You Don’t Know Me Like That
I am an American living in Costa Rica and my Spanish skills are best described as “emerging”. One day in the supermarket, I had my usual lively exchange with the butcher, in Spanglish-centered charades, and then moved on to another aisle of the supermarket.
Then a man came up behind me and said:
“I like girls with big tits who don’t wear a bra.”
Now, for those of you who don’t know me, I happen to be a girl with big tits who almost never wears a bra (honestly, the only exception is yoga and that is only because down dog without a bra could very well suffocate me). So, this sentence, delivered in English, was clearly directed at me.
This was not OK for me.
Luckily, my natural defense mechanisms include incredible volume and giving zero fucks, so I turned and looked him in the eye, asking: “Who the fuck do you think you are, you disgusting pig?” (Deep apologies to actual pigs, who are noble creatures, as well as being delicious, and do not deserve to be dragged into this mess). He quickly left the store and I followed him to the front door, berating him the whole time. I went back to my cart and my day with only a modicum of staring from locals who did not know quite what to make of the exchange.
At dinner that night, I told the story to my family. My 15-year-old daughter gave the appropriate response of “Oh hell no!” after hearing what this stranger said to me, but my husband/editor was confused (Full disclosure: My husband/editor is also someone who likes girls with big tits who do not wear bras.) and my husband/editor said “He was just saying what is true for him.”
Before we go full #metoo on my husband/editor, a little background. My husband/editor is on the autistic spectrum and to him, telling the truth is never the wrong thing to do. He did not understand why I would object to something that was so clearly a simple statement of fact.
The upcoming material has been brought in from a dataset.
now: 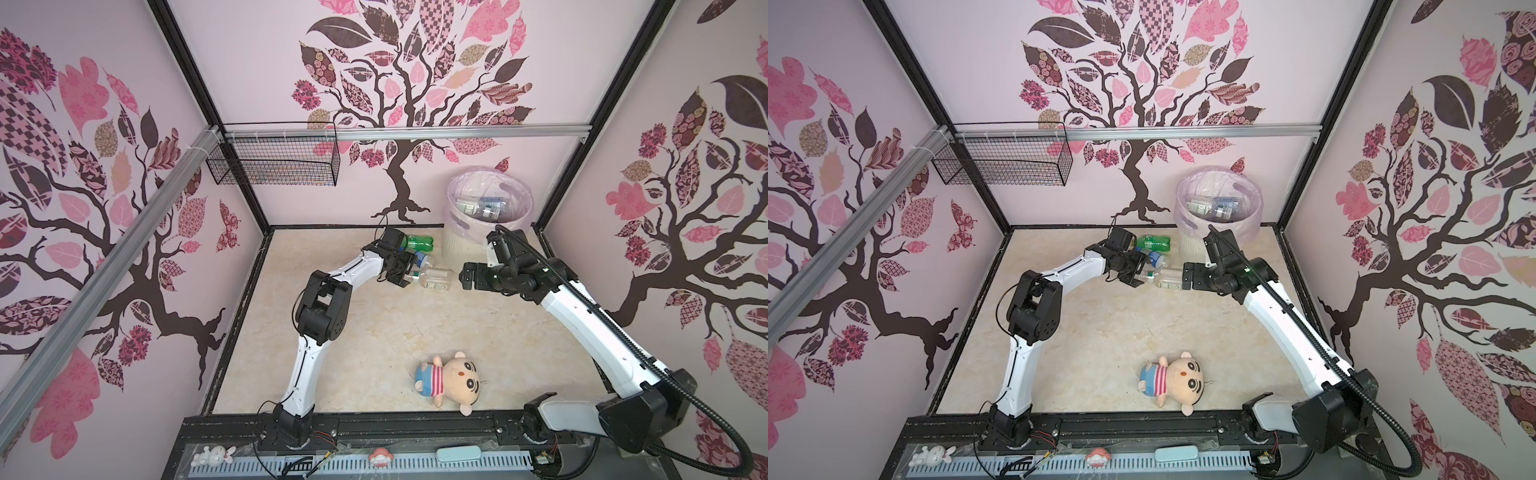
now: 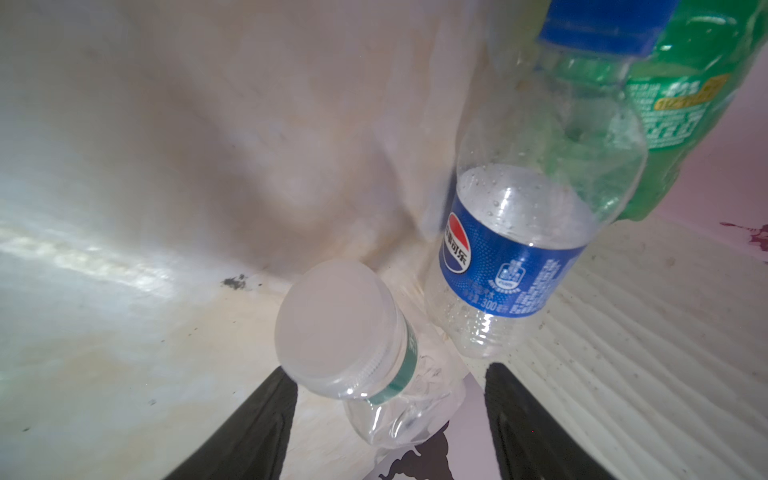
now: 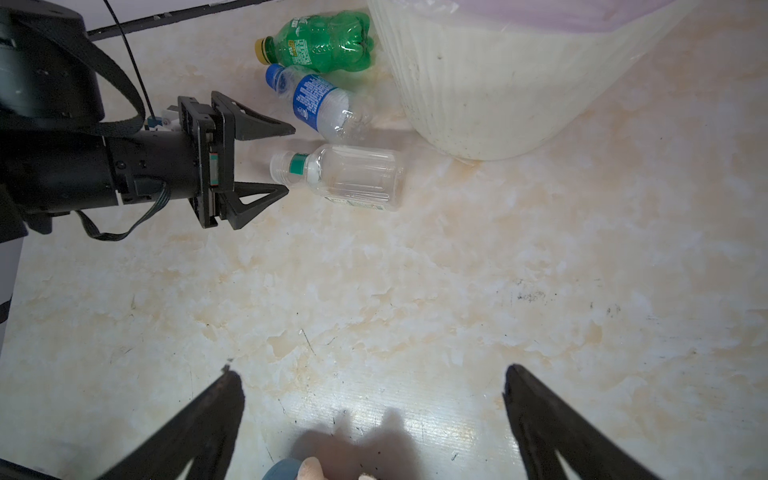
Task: Throw the plastic bottles in the bin
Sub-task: 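Move both grippers down toward the small green-labelled clear bottle, then lower the left gripper onto the green-labelled bottle's cap and grasp it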
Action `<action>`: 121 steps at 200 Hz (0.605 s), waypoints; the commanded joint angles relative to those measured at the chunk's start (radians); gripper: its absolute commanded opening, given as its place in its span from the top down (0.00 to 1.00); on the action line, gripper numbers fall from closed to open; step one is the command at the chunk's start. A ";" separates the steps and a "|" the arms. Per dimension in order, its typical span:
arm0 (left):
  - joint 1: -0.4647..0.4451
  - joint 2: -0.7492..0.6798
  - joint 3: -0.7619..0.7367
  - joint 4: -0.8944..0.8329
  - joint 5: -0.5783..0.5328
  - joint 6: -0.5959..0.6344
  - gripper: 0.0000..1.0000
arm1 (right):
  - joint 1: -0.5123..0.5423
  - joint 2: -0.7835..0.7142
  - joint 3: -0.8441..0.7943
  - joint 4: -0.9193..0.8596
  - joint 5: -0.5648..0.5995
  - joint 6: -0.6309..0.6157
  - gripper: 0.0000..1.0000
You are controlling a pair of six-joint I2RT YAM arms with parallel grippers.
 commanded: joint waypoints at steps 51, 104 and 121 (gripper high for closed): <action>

Bless his heart, but the man is clueless.
My spectrum husband/editor sometimes just needs a quick tutorial on how humans act, and to his credit he is a pretty quick study. But that did not stop my daughter and I from rolling our eyes wide and slow at each other when he came to the defense of the pig in the supermarket (again, apologies to all yummy pigs). I had to explain why this was not ok and it is not as easy as it sounds when you need to start from zero.
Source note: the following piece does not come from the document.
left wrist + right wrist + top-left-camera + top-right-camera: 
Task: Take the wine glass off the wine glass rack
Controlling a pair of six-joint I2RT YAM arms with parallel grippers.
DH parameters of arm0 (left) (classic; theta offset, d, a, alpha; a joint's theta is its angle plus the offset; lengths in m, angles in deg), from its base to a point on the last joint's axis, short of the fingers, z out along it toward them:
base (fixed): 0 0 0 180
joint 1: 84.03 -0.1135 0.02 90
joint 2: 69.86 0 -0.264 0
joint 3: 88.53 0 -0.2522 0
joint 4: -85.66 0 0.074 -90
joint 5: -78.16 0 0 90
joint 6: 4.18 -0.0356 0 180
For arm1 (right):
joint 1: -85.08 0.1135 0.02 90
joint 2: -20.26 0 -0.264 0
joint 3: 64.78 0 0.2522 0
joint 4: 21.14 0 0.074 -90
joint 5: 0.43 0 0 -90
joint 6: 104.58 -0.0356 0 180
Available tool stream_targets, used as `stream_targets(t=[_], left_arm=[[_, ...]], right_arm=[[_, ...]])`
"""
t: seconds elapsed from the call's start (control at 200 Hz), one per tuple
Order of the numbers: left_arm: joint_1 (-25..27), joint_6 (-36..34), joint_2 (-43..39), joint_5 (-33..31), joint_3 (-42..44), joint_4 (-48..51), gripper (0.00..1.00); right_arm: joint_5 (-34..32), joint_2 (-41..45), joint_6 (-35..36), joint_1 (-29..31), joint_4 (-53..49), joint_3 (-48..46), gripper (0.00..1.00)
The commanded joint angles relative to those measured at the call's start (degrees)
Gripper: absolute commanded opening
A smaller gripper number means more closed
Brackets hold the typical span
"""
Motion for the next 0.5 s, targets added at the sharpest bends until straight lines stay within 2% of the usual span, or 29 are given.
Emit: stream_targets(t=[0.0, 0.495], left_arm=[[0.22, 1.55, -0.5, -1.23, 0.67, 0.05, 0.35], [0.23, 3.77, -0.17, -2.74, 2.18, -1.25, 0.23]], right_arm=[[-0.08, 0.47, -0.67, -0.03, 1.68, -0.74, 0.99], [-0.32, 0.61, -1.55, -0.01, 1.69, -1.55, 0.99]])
So, I did the best I could.
“It was not ok with me because he is a stranger to me and he was taking liberties that are normally reserved for our most intimate relationships. When he places his need to express his views about my body above my privacy and dignity, he is implying that he has more power than I do. He is making me his domain. He is peeing on me in the middle of a supermarket when I am not asking for any exchange with him at all. If you say that to me, it has a completely different context and power dynamic, but when he says it to me it feels like an aggressive act of dominance and I did not invite it.”
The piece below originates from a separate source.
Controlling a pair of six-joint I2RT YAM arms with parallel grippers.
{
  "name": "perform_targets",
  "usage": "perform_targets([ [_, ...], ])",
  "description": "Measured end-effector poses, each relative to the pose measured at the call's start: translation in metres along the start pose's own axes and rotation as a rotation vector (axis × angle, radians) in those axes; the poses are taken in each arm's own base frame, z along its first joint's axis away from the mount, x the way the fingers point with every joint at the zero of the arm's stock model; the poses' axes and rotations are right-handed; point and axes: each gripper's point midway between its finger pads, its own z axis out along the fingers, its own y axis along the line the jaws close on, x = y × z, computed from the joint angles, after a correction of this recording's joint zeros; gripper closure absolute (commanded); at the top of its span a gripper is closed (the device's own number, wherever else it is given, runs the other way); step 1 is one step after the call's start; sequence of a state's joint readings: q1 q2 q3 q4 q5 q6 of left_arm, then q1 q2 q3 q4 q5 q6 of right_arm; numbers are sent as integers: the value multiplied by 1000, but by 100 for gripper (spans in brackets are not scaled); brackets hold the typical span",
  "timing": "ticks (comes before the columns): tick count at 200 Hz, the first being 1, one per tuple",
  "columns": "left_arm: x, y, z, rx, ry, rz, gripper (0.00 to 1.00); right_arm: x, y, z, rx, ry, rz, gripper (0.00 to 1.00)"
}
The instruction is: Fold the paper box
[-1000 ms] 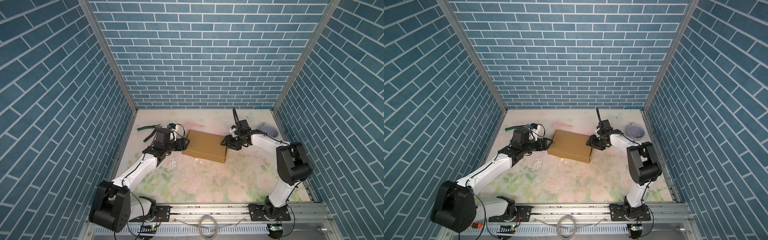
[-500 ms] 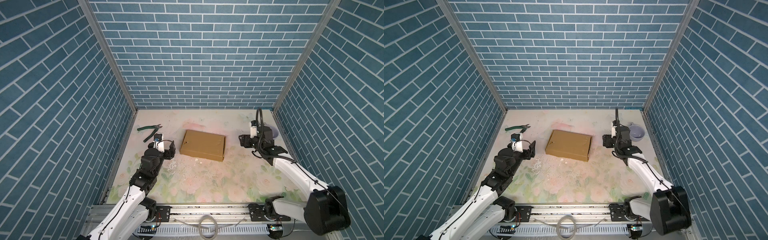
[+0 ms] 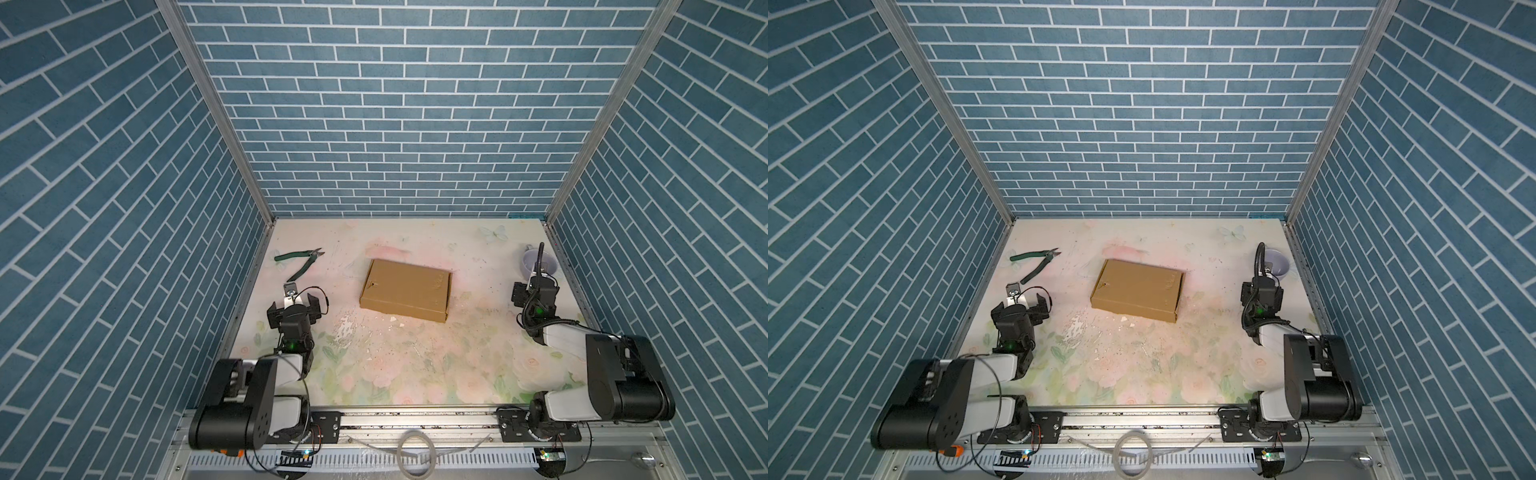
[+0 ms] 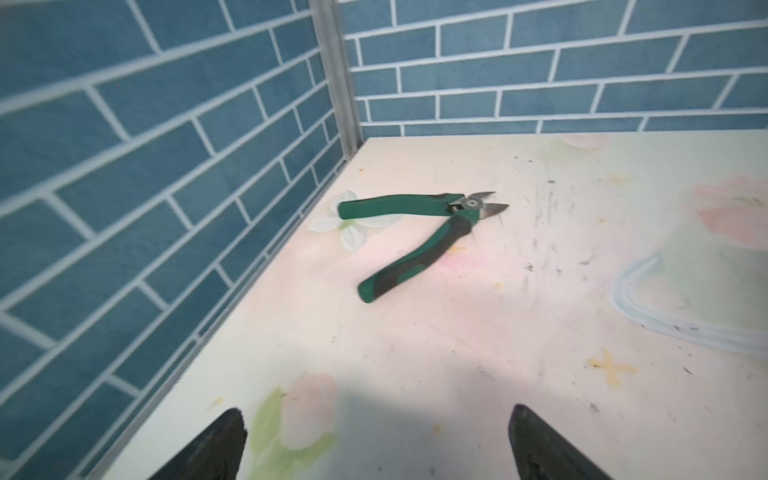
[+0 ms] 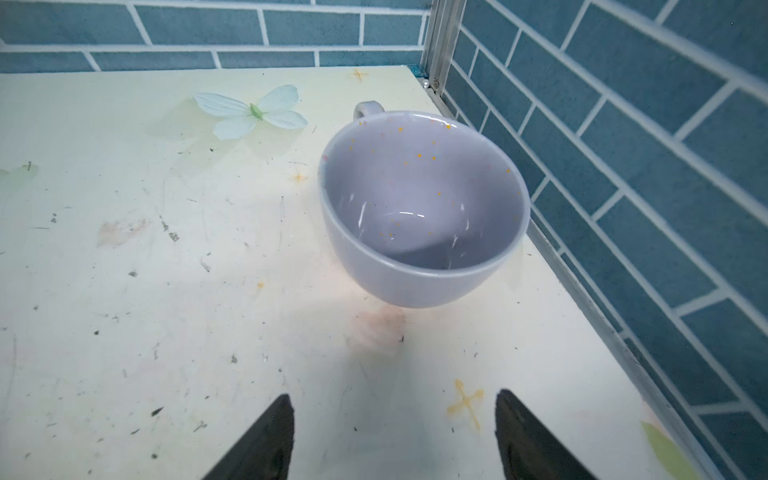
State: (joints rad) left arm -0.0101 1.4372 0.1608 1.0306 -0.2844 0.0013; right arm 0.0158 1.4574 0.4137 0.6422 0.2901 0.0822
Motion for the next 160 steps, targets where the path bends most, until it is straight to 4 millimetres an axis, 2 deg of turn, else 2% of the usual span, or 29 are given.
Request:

“Ahhhhhhhhh……” said my husband/editor. He was starting to clue in.
“Yes!” my daughter added.
“Do you get it?” I asked.
“Yes, and now I feel somewhat like a giant ass. You’re right – it wasn’t right for him to say that. I am so glad you handled it in a way that declared your boundaries and felt powerful for you.”
So, yes. Sometimes even the most well-intentioned among us need a little help slipping on the shoes of another person. Sometimes we don’t understand why another person is offended, because if we were in their position, we would not be. But, Autism aside, how would my husband have perspective on this before I shared with him mine? He is a 6’4” white, cisgendered, straight man – he has no experience with people trying to show dominance over him. I could have gone off on his ignorance and equated it to malicious intent or stupidity – but why would I do that? It took me less than a minute to share how it felt for me and broaden his perspective. And in doing so, he totally understood the problem.
Just like it was not OK for supermarket pig to engage intimately with me and presume compliance because he is a stranger who simply does not know me like that, it is equally ill-advised to presume another person’s uninformed view is designed to be offensive.
Ignorant, perhaps, but offensive seems a judgement best reserved for those with ill intent.
Maybe we should all give each other the benefit of the doubt because unless you have clearly shared your perspectives, you simply don’t know another person like that.